▶ EXERCISE DESCRIPTION
Below is a listing with pictures in it. Copy it exactly without them.
__________
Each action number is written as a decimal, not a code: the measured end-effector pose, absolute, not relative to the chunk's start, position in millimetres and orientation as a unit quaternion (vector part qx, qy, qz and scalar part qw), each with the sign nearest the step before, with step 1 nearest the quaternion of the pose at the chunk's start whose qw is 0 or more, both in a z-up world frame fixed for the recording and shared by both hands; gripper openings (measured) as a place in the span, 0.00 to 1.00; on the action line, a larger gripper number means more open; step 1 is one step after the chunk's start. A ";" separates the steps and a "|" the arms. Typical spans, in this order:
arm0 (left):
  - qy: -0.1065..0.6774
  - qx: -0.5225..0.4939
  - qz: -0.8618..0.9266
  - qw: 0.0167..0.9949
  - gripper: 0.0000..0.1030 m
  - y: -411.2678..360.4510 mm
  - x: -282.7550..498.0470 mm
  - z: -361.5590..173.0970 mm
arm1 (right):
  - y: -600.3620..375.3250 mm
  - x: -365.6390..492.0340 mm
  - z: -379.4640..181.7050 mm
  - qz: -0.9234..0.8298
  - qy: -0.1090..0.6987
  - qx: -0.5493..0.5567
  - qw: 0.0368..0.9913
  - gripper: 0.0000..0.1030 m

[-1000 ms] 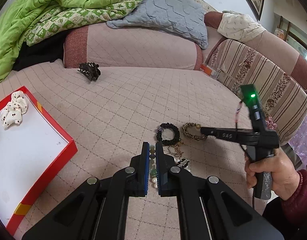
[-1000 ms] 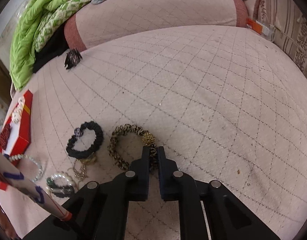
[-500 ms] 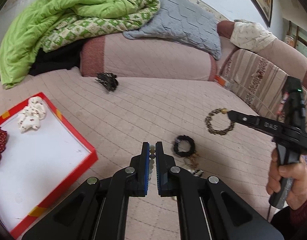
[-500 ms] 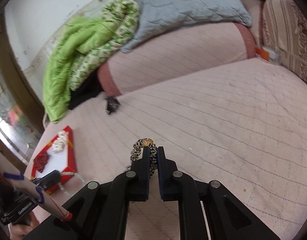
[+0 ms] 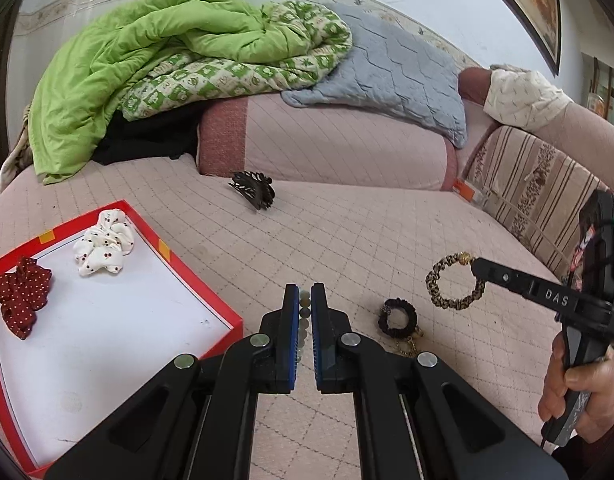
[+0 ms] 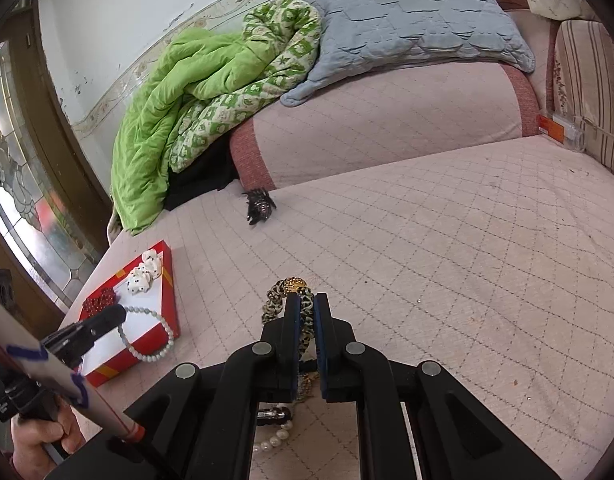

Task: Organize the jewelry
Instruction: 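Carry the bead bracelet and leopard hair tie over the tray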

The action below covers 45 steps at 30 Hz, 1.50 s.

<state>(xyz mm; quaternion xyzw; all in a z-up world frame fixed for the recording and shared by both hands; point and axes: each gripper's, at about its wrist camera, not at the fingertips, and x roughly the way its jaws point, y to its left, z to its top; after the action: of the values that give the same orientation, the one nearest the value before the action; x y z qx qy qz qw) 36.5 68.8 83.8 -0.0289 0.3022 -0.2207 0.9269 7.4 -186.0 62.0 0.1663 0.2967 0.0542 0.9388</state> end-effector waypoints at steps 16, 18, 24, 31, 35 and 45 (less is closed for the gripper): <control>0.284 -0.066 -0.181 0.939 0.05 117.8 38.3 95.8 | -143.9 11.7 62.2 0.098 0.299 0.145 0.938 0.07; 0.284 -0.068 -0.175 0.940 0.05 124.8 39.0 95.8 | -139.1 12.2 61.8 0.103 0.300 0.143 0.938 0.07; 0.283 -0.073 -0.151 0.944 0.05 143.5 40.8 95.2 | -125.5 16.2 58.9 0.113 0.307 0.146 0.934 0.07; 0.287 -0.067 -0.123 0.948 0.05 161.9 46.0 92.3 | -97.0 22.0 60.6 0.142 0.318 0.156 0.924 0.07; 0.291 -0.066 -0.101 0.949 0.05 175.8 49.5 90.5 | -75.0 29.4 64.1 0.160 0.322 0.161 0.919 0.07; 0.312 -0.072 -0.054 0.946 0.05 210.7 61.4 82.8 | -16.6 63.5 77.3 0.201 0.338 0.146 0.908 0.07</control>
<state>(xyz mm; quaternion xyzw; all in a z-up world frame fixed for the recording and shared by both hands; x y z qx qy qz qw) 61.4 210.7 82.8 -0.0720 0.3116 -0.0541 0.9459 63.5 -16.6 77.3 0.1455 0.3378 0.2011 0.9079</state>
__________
▶ ANSWER SECTION
Each action number is written as a decimal, not a code: the measured end-effector pose, absolute, not relative to the chunk's start, position in millimetres and orientation as a unit quaternion (vector part qx, qy, qz and scalar part qw), each with the sign nearest the step before, with step 1 nearest the quaternion of the pose at the chunk's start whose qw is 0 or more, both in a z-up world frame fixed for the recording and shared by both hands; gripper openings (measured) as a place in the span, 0.00 to 1.00; on the action line, a larger gripper number means more open; step 1 is one step after the chunk's start. A ";" separates the steps and a "|" the arms. Typical spans, in this order:
arm0 (left):
  - qy: -0.1065..0.6774
  - qx: -0.5225..0.4939
  - qz: -0.8618..0.9266
  - qw: 0.0167..0.9949
  - gripper: 0.0000..0.1030 m
  - y: -411.2678..360.4510 mm
  - x: -282.7550..498.0470 mm
  - z: -361.5590..173.0970 mm
arm1 (right):
  - y: -600.3620..375.3250 mm
  - x: -365.6390..492.0340 mm
  - z: -379.4640..181.7050 mm
  - qz: -0.9234..0.8298
  - qy: -0.1090..0.6987
  - qx: -0.5493..0.5567
  - qw: 0.0368..0.9913
  - gripper: 0.0000..0.1030 m

[-1000 ms] 
[-1000 ms] 
[-500 ms] 
[-500 ms] 
[+0 ms] 
[+0 ms] 

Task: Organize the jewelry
Instruction: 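Carry the bead bracelet and leopard hair tie over the tray
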
The action below covers 45 steps at 30 Hz, 1.50 s.

<state>(xyz mm; quaternion xyzw; all in a z-up world frame fixed for the recording and shared by both hands; point and axes: each gripper's, at about its wrist camera, not at the fingertips, and x roughly the way its jaws point, y to its left, z to its top; after the action: of the values that give the same orientation, the one nearest the value before the action; x y z qx qy qz qw) 36.5 68.8 83.8 -0.0289 0.3022 -0.2207 0.9269 7.4 -186.0 62.0 0.1663 0.2967 0.0542 0.9388</state> end-effector waypoints at steps 16, 18, 24, 31, 35 and 45 (less is closed for the gripper): <control>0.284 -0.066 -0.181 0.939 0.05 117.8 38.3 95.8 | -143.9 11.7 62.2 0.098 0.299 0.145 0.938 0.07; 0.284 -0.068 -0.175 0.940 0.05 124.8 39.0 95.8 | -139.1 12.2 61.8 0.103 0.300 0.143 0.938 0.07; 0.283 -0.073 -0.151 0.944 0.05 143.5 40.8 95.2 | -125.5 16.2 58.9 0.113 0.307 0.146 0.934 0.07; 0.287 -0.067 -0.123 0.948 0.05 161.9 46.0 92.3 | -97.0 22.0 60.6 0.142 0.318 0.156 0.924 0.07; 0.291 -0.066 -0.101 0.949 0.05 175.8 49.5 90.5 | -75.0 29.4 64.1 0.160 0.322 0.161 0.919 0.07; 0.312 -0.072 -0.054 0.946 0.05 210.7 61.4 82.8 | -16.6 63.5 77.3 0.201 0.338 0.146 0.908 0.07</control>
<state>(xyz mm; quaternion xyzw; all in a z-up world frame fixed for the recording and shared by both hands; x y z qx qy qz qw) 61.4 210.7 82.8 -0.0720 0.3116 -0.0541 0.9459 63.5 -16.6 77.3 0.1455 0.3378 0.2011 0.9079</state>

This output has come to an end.